Officials compare notes on creating regional high school on East End
South Fork school officials are exploring the formation of a regional or central high school for some of the tiny districts that dot the East End.
Five school leaders, state representatives and other officials converged Thursday at the Tuckahoe School to discuss the idea, viewed as a possible solution to small districts grappling with rising costs and the state-mandated 2 percent tax cap.
"Small districts, even small districts that are wealthy -- that 2 percent is unsustainable," said Montauk Superintendent Jack Perna. "We're all here because of money, not so much because of programs."
The East End is a patchwork of small school districts, many with just hundreds or dozens of students. Nine of the 15 school districts in Southampton and East Hampton stop at eighth grade or earlier and pay larger districts tens of thousands of dollars per pupil to educate their students in higher grades.
Superintendents from East Quogue, Hampton Bays, Tuckahoe, Bridgehampton and Montauk attended the meeting. Also present were Eastern Suffolk BOCES Superintendent Dean Lucera and chief operating officer Julie Davis Lutz, and Southampton Town Deputy Supervisor Frank Zappone.
Robert Long, acting superintendent of the K-6 school system in East Quogue, which educates about 430 students, said his district has cut academic programs as high school tuition to Westhampton Beach has risen to about $20,000 per pupil.
"It now costs more to run the 7-12 portion of our program than the K-6," Long said. "We have no representation on Westhampton's board."
New York State law would need to change to allow noncontiguous districts to form a central high school district. Assemb. Fred Thiele Jr. (I-Sag Harbor), and a representative of Sen. Kenneth LaValle (R-Port Jefferson) attended the meeting.
Thiele said there is a "reasonable chance" a bill could pass in the final five weeks of the state legislative session to allow formation of a central high school district.
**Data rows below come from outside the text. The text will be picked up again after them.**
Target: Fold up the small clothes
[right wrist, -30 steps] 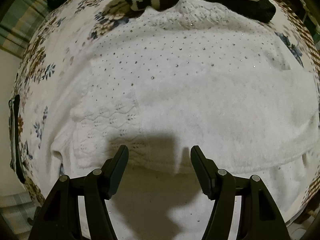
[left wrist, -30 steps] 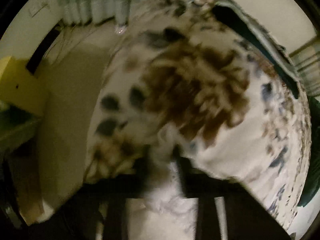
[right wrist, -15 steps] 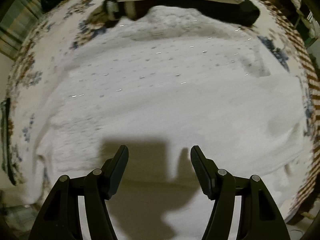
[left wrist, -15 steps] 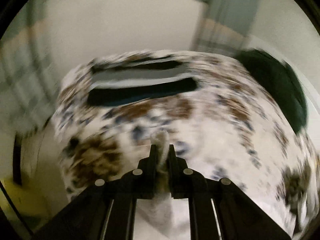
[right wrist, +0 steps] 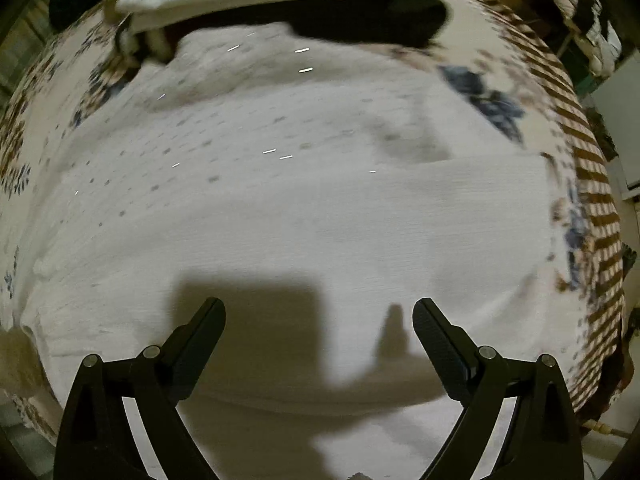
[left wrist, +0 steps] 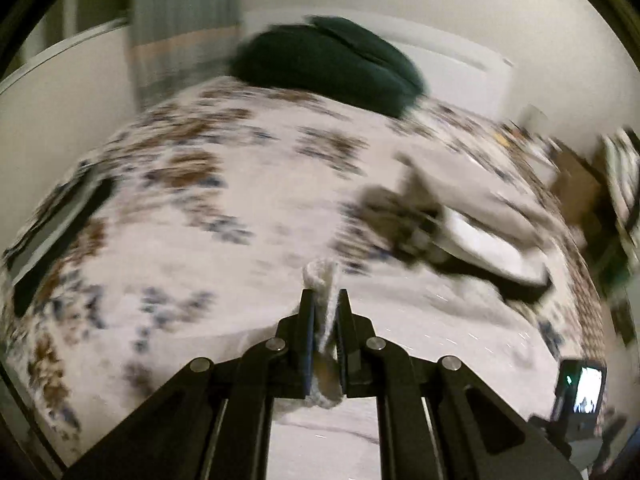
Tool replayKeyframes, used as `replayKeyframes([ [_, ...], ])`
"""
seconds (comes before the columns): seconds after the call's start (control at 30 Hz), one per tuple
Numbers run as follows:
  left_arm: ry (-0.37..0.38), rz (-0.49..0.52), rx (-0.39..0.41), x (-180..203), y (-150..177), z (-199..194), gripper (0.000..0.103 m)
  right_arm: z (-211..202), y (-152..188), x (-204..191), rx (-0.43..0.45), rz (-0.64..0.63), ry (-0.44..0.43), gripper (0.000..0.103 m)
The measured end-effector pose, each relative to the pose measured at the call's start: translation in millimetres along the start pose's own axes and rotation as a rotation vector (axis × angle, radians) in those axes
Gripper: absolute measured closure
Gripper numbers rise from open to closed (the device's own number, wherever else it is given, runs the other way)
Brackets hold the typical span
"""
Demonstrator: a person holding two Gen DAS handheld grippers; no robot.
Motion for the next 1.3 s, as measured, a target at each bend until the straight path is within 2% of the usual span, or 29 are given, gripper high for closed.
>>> replayKeyframes([
  [0.17, 0.094, 0.145, -0.040, 97.8, 22.4, -6.9, 0.096, -23.6, -7.0, 62.6, 0.022, 0.063, 0.046, 0.007],
  [0.37, 0.170, 0.252, -0.097, 177.7, 54.9, -8.0, 0.096, -43.5, -11.8, 124.1, 0.060, 0.148, 0.088, 0.007],
  [0.5, 0.206, 0.293, -0.130, 216.6, 72.3, -11.2, 0.096, -50.8, -12.0, 154.4, 0.070, 0.189, 0.103, 0.007],
  [0.77, 0.247, 0.369, -0.150, 262.5, 94.1, -17.0, 0.096, -60.8, -3.9, 197.1, 0.077, 0.238, 0.123, 0.006],
  [0.9, 0.231, 0.352, -0.178, 261.3, 91.4, -15.1, 0.091, -64.0, 0.2, 203.9, 0.078, 0.242, 0.124, 0.006],
  [0.97, 0.211, 0.348, -0.185, 252.1, 87.6, -13.6, 0.070, -67.0, 1.5, 204.3, 0.081, 0.246, 0.101, 0.006],
  [1.0, 0.194, 0.348, -0.188, 243.7, 83.6, -13.0, 0.040, -68.6, 1.6, 204.6, 0.084, 0.248, 0.083, 0.006],
  [1.03, 0.181, 0.341, -0.187, 234.4, 80.4, -11.7, 0.013, -71.0, 2.1, 203.6, 0.088, 0.251, 0.059, 0.006],
  [1.07, 0.170, 0.330, -0.183, 224.4, 78.5, -11.0, 0.010, -74.9, 3.0, 201.6, 0.095, 0.254, 0.026, 0.006],
  [1.17, 0.098, 0.269, -0.184, 173.6, 67.1, -5.0, 0.010, -85.7, 3.9, 191.3, 0.124, 0.256, -0.064, 0.007],
  [1.3, -0.065, 0.189, -0.211, 99.4, 61.2, 14.9, 0.010, -88.8, 0.5, 165.0, 0.135, 0.261, -0.242, 0.006],
])
Point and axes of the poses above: each gripper's, at about its wrist camera, not at the fingertips, and z roughly the way its jaws point, x to its right, y to its underside, the point moved 1 cm from there along z, roughly the way its jaws point, and after that the axes turned 15 degrees about -y, right-handed, at the moved point
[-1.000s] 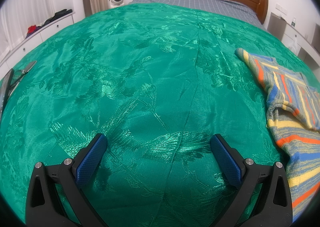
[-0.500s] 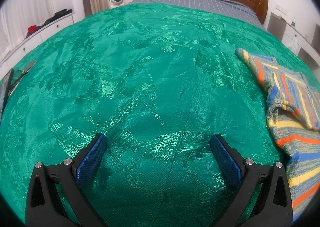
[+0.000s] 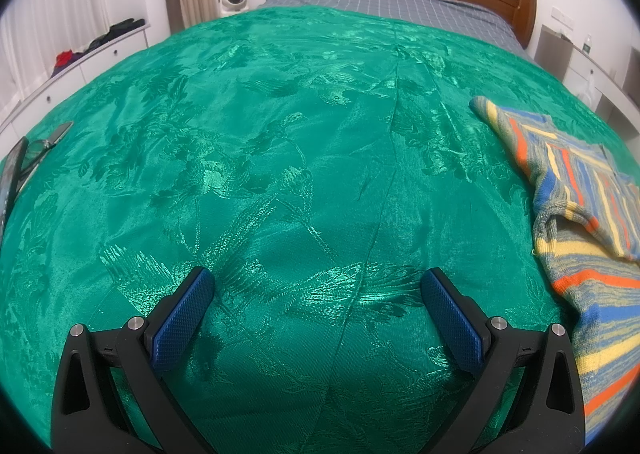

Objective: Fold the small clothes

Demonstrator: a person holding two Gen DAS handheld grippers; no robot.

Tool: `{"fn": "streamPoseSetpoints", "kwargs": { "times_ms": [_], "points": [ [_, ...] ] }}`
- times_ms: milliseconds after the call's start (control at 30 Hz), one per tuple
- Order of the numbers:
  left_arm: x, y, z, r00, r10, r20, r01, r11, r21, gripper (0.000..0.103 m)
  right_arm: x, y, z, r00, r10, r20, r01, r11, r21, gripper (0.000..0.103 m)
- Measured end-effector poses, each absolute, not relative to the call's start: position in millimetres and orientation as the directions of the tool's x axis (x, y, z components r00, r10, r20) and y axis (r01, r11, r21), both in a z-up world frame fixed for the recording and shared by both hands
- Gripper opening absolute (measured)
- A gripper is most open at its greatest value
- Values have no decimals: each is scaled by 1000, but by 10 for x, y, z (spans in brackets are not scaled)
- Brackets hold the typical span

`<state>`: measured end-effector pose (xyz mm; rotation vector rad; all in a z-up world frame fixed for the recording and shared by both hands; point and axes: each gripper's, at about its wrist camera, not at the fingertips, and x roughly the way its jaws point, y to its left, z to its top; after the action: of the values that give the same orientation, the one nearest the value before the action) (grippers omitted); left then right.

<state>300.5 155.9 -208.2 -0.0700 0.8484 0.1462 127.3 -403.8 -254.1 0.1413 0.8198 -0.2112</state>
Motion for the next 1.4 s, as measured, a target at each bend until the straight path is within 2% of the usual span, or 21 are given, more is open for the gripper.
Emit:
{"fn": "streamPoseSetpoints", "kwargs": {
  "times_ms": [400, 500, 667, 767, 933, 1033, 1100, 1167, 1233, 1300, 1333, 1367, 1400],
  "points": [
    [2994, 1547, -2086, 643, 108, -758, -160, 987, 4, 103, 1270, -4036, -2543, 664, -132, -736, 241, 970, 43, 91],
    [3041, 1579, -2071, 607, 84, -790, -152, 988, -12, 103, 1274, -4039, -2545, 662, -133, -738, 240, 970, 40, 91],
    [2912, 1672, -1926, 559, 1, -829, -99, 993, -66, 101, 1308, -4048, -2527, 647, -129, -752, 235, 971, 36, 91],
    [2395, 1735, -1717, 569, -138, -811, -6, 985, -172, 101, 1352, -4037, -2430, 601, -107, -792, 207, 978, 26, 92],
    [1459, 1519, -1682, 446, -341, -827, 188, 940, -286, 102, 882, -3804, -2036, 580, 100, -809, 45, 987, 154, 91],
    [1076, 1185, -1831, 352, -381, -855, 285, 913, -290, 98, 478, -3536, -1990, 473, 258, -842, -78, 965, 252, 91],
    [983, 962, -1951, 304, -373, -876, 329, 905, -271, 79, 229, -3361, -2050, 397, 304, -866, -120, 953, 279, 91],
    [997, 825, -2042, 277, -344, -897, 335, 910, -245, 70, 104, -3285, -2139, 356, 335, -872, -107, 942, 319, 88],
    [990, 728, -2078, 270, -323, -907, 327, 917, -229, 59, 74, -3273, -2234, 333, 363, -870, -72, 930, 361, 77],
    [998, 673, -2075, 249, -319, -914, 328, 916, -231, 33, 116, -3273, -2328, 306, 367, -878, -36, 926, 375, 71],
    [1006, 668, -2080, 233, -319, -919, 322, 917, -236, 25, 121, -3277, -2350, 298, 363, -883, -28, 928, 373, 66],
    [1015, 680, -2092, 216, -323, -921, 312, 917, -249, 11, 131, -3282, -2366, 287, 362, -887, -19, 928, 372, 62],
    [1024, 707, -2107, 201, -332, -922, 299, 917, -265, 7, 132, -3287, -2371, 257, 379, -889, -13, 921, 389, 46]
  ]
}}
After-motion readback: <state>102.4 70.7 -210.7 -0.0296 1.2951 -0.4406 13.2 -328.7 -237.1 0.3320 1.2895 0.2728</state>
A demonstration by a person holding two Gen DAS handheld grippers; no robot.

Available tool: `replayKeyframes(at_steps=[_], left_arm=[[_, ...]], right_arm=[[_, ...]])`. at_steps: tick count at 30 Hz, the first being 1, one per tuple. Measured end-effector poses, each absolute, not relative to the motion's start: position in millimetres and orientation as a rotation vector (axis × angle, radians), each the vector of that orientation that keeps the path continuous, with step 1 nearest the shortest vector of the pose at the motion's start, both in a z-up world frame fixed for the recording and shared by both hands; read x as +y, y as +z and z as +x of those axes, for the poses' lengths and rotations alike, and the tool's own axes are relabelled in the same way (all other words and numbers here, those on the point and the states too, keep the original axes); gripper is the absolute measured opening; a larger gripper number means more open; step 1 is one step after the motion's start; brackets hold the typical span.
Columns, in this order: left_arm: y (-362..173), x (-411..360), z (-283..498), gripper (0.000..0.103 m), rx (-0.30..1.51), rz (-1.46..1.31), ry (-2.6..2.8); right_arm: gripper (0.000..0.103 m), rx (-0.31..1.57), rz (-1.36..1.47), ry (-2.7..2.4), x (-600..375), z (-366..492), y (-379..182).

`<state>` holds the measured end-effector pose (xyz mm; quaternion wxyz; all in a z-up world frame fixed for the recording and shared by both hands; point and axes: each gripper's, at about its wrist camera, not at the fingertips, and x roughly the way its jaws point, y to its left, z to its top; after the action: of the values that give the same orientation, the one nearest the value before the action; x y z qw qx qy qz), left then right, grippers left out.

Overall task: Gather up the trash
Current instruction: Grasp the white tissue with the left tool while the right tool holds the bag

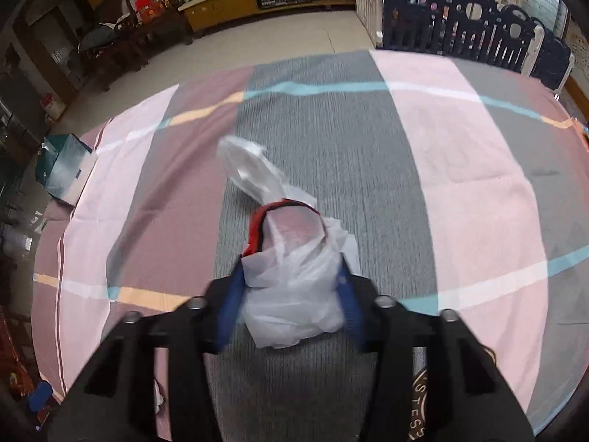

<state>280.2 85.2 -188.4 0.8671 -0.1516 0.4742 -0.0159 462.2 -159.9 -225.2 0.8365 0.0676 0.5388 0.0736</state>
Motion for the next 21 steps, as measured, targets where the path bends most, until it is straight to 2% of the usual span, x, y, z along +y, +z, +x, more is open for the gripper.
replayKeyframes(at_steps=[1,3,10,11,12,14,17,21], left_arm=[[-190.4,73.7,284.4,0.078,0.998,-0.291,-0.056],[-194.8,53.5,293.3,0.078,1.011,-0.247,-0.088],[-224.9,1.5,338.4,0.078,1.091,-0.212,-0.166],[-230.6,-4.6,342.1,0.067,1.102,-0.192,-0.161],[-236.3,-9.6,344.9,0.043,1.112,-0.176,-0.158],[-240.0,-12.8,343.3,0.028,1.105,-0.147,-0.135],[-230.8,-7.1,333.2,0.022,1.074,-0.183,-0.181],[-193.9,-2.5,296.3,0.022,1.009,-0.217,-0.224]], right_arm=[[0.027,1.128,0.16,0.174,-161.5,455.2,-226.4],[0.024,1.116,0.199,0.213,-171.0,435.2,-221.3],[0.023,1.038,0.348,0.327,-227.6,308.6,-184.1],[0.023,1.026,0.366,0.327,-235.3,291.3,-179.9],[0.023,1.011,0.383,0.328,-243.6,271.4,-174.8],[0.023,0.981,0.402,0.323,-256.5,239.2,-163.1],[0.023,0.947,0.392,0.261,-270.5,192.9,-150.5],[0.024,0.934,0.408,0.199,-284.0,148.4,-143.8]])
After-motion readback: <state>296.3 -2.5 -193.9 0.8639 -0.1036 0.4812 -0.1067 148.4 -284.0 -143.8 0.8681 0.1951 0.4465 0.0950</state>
Creating one would require approvals from the individual school boards and a taxpayer referendum, he said.
Another option would be to form a regional high school, allowing districts to jointly run a high school without creating a new district. Thiele said that would require new legislation that is "on the radar screen" in Albany.
Details like where a central or regional high school would be located and which districts would participate are far off, Thiele said. "These are decisions that local school districts and parents and teachers need to come together and make together," he said.
Tuckahoe school officials, who organized the meeting, have failed twice in two years to merge their struggling K-8 school of about 350 students with the Southampton district, which has about 1,500 students. Tuckahoe Superintendent Chris Dyer proposed forming a group to meet again on the topic.
"This issue is not going to go away," he said.